• **The problem**: In the entries below, find the line containing "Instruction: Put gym". Write out that line and all lines after it, exactly, and nothing else.

• **Data items**:
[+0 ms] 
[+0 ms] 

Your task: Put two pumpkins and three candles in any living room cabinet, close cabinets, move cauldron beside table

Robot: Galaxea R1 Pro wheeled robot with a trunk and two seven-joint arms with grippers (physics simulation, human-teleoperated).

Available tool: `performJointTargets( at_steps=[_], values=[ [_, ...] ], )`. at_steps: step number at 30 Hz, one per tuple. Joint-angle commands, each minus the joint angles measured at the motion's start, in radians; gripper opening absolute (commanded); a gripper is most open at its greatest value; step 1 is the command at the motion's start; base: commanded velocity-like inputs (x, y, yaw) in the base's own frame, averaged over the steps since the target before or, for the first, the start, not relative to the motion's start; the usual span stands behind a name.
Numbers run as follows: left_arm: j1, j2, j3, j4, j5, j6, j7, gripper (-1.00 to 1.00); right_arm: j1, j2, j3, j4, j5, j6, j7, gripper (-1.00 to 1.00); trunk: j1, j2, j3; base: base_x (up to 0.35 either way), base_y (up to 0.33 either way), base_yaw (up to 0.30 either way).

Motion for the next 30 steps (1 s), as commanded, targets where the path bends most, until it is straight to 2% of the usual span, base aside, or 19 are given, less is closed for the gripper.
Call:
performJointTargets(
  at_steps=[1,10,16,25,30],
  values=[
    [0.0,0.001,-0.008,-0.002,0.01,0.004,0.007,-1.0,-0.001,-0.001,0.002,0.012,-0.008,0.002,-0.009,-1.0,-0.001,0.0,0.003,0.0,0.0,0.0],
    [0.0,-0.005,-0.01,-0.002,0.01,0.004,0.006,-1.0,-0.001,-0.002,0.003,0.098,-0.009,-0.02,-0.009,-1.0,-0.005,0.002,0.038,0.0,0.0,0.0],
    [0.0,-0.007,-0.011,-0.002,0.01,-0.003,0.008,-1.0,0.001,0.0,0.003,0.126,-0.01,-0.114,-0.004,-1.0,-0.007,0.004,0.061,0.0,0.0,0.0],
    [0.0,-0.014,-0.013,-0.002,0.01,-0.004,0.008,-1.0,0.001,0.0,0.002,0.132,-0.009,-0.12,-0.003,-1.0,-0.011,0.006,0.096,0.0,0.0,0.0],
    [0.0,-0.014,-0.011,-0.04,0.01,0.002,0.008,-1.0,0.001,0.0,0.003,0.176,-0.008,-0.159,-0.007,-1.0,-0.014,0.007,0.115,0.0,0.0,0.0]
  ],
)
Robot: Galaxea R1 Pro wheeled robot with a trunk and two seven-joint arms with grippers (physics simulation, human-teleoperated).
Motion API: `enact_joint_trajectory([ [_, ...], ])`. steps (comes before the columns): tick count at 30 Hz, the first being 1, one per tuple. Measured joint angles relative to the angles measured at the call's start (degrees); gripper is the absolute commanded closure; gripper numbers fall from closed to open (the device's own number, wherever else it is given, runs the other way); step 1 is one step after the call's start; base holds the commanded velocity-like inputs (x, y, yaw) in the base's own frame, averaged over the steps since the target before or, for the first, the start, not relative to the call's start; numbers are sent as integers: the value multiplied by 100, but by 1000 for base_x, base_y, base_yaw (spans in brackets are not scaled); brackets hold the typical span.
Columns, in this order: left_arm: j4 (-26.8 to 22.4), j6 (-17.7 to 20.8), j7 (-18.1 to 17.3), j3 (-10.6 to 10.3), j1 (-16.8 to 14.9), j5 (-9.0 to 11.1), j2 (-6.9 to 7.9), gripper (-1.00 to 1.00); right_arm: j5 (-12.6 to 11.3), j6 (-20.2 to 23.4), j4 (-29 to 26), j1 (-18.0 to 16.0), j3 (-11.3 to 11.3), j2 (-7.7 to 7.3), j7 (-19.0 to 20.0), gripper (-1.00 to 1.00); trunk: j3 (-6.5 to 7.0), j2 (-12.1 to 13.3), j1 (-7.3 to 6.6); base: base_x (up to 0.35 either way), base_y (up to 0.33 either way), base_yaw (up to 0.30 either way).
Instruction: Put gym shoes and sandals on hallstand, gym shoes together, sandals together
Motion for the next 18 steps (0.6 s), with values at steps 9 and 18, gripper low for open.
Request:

• **Problem solution**:
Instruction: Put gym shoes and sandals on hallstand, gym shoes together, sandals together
Motion for the next 18 steps (0.6 s), with values at steps 9 and 18, gripper low for open.
Request:

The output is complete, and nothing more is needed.